Step 2: left=0, right=2, mid=1
        [11, 12, 22]
             ↑
        arr[1]=12 < 22, search right

Step 3: left=2, right=2, mid=2
        [22]
         ↑
        arr[2]=22 == 22, found!

Advantages:

  • ✓ Very fast: O(log n)
  • ✓ Efficient for large datasets
  • ✓ Predictable performance

Disadvantages:

  • ✗ Requires sorted array
  • ✗ More complex to implement
  • ✗ Not suitable for linked lists

Comparison:

Feature Linear Search Binary Search
Time O(n) O(log n)
Space O(1) O(1) iterative
Sorted required No Yes
Best for Small/unsorted Large/sorted
Average comparisons (n=1000) 500 10

When to use each:

  • Linear: Small arrays (n < 100), unsorted data, simple implementation
  • Binary: Large sorted arrays, frequent searches, performance critical

2. Binary search on answers (parametric)

Using binary search to find optimal values:

Concept:

  • Idea: Binary search on the answer space, not the array
  • Pattern: Find minimum/maximum value satisfying a condition
  • Key: Monotonic property (if x works, all values > x work)

Template:

def binary_search_answer(condition_func, low, high):
    """
    Find minimum value in [low, high] satisfying condition
    """
    result = -1
    
    while low <= high:
        mid = low + (high - low) // 2
        
        if condition_func(mid):
            result = mid
            high = mid - 1  # Try to find smaller
        else:
            low = mid + 1
    
    return result

Example 1: Find square root:

def sqrt(x):
    """Find integer square root of x"""
    if x < 2:
        return x
    
    left, right = 1, x // 2
    
    while left <= right:
        mid = left + (right - left) // 2
        square = mid * mid
        
        if square == x:
            return mid
        elif square < x:
            left = mid + 1
        else:
            right = mid - 1
    
    return right  # Largest integer whose square <= x

# Example: sqrt(8) = 2 (since 2² = 4 ≤ 8 < 3² = 9)
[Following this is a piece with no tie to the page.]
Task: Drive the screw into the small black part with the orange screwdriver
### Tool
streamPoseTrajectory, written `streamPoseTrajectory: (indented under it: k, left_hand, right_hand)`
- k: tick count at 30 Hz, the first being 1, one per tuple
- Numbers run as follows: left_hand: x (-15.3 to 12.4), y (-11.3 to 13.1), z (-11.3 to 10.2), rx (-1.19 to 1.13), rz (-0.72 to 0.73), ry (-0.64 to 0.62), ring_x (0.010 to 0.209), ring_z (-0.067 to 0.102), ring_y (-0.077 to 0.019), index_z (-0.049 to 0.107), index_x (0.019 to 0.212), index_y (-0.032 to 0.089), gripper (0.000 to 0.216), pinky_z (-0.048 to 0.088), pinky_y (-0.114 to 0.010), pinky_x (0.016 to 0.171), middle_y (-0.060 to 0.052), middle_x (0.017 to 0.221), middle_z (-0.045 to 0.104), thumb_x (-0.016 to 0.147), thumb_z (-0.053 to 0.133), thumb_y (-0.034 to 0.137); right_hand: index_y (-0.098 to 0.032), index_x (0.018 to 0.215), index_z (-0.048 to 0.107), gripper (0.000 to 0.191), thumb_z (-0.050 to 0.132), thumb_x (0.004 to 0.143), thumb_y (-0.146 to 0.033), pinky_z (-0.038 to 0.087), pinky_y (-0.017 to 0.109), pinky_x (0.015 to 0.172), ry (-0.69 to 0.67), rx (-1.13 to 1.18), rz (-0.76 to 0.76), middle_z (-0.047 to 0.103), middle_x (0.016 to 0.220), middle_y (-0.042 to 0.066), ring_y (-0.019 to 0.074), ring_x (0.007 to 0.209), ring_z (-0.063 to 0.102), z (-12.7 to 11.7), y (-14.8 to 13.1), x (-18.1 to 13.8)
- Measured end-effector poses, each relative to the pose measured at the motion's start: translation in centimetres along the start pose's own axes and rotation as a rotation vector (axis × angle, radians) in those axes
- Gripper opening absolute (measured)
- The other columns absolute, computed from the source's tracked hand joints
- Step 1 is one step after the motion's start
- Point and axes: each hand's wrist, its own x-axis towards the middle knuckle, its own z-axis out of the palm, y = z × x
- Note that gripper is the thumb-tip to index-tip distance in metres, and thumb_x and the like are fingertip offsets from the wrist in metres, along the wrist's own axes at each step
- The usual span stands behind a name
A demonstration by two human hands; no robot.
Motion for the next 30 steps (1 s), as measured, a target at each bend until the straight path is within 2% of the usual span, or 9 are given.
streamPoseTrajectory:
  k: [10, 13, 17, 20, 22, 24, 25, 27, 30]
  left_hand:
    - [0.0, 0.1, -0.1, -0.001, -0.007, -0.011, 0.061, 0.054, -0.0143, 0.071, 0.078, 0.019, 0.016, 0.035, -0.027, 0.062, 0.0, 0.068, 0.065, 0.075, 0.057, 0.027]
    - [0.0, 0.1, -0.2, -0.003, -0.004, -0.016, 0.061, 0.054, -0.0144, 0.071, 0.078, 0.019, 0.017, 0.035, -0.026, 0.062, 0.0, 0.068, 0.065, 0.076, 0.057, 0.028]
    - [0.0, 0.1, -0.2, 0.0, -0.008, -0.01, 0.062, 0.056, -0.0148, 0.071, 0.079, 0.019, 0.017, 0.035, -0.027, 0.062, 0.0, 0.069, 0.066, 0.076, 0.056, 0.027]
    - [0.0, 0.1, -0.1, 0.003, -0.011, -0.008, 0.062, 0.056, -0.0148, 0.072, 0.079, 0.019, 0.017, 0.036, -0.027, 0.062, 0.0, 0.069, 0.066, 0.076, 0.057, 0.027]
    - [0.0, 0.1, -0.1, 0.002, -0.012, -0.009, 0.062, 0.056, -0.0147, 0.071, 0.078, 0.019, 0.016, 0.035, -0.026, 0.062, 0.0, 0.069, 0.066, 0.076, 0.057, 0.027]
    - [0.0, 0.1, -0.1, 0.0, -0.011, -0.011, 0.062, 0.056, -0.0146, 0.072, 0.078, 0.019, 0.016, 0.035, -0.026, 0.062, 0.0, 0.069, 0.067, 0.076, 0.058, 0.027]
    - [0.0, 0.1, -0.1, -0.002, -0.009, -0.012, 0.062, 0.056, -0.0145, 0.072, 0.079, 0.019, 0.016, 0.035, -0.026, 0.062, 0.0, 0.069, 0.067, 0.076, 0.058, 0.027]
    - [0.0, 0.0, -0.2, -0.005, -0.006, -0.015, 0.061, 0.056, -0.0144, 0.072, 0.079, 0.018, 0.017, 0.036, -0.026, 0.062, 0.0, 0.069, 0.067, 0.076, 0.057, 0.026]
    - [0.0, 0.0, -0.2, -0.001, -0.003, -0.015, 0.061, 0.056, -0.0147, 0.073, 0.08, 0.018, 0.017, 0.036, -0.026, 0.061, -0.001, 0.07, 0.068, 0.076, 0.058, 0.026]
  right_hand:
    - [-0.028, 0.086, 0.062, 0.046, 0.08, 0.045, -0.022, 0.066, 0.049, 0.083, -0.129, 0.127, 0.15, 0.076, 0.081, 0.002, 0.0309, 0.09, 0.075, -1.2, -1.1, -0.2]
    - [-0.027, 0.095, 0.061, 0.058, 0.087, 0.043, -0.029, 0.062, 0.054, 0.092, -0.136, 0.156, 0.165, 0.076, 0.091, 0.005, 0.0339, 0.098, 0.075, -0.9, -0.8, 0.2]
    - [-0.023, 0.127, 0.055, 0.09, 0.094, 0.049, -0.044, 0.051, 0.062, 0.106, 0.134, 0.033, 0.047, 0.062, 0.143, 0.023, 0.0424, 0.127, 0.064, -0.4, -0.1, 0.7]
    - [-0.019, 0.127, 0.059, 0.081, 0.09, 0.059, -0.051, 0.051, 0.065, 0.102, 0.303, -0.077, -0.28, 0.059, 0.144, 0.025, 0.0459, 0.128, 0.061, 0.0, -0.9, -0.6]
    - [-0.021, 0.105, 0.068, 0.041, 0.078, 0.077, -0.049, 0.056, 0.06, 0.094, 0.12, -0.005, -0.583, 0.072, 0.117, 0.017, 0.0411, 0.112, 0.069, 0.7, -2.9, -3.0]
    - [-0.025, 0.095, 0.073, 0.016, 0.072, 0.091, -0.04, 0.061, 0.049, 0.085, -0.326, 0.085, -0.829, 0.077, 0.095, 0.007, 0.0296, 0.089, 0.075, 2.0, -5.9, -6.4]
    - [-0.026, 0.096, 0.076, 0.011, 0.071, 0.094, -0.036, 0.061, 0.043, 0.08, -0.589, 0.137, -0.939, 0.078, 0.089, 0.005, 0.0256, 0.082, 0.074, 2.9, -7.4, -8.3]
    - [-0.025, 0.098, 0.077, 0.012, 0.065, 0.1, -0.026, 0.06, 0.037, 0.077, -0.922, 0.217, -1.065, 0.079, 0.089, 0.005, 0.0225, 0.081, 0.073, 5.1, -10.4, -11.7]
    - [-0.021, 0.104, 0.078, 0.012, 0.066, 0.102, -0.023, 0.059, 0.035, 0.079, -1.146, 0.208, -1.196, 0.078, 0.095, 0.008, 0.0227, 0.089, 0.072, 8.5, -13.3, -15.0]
Example 2: Minimum capacity to ship packages:

def ship_within_days(weights, days):
    """
    Find minimum ship capacity to ship all packages in 'days' days
    """
    def can_ship(capacity):
        """Check if we can ship with given capacity"""
        days_needed = 1
        current_load = 0
        
        for weight in weights:
            if current_load + weight > capacity:
                days_needed += 1
                current_load = weight
            else:
                current_load += weight
        
        return days_needed <= days
    
    # Binary search on capacity
    left = max(weights)  # Min capacity: heaviest package
    right = sum(weights)  # Max capacity: all at once
    
    while left < right:
        mid = left + (right - left) // 2
        
        if can_ship(mid):
            right = mid  # Try smaller capacity
        else:
            left = mid + 1
    
    return left

# Example: weights=[1,2,3,4,5,6,7,8,9,10], days=5
# Answer: 15 (ship [1,2,3,4,5], [6,7], [8], [9], [10])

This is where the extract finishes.